TASK INSTRUCTIONS =>
Transcribe exactly the first line of the listing below and each line that follows it, ending with the line that contains "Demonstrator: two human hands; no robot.", and omit the remainder.

DATA EXCERPT =>
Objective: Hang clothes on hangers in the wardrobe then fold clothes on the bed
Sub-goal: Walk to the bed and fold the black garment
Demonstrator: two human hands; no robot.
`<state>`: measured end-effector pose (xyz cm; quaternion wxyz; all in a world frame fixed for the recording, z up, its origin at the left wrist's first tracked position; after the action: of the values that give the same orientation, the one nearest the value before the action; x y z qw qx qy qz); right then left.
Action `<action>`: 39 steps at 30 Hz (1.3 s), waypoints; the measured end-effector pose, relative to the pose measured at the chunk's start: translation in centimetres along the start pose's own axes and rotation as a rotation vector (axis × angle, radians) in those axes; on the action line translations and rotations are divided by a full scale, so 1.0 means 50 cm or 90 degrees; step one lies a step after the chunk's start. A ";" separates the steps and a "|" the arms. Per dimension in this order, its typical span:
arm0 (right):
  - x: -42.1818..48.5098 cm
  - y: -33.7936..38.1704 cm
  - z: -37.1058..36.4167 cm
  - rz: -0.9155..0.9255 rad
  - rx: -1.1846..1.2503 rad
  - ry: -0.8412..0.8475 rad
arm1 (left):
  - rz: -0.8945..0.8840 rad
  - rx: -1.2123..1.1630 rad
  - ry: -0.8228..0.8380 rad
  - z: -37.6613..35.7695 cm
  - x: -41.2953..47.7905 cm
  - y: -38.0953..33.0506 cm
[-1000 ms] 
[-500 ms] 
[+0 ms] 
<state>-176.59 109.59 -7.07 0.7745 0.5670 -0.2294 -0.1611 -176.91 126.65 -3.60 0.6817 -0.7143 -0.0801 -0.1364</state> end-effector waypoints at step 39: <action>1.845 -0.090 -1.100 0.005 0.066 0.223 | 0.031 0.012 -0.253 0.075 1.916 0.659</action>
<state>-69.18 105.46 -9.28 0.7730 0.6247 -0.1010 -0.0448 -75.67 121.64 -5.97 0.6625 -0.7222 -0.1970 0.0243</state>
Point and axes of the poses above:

ANSWER SPACE =>
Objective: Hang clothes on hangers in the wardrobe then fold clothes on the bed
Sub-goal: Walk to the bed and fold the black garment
Demonstrator: two human hands; no robot.

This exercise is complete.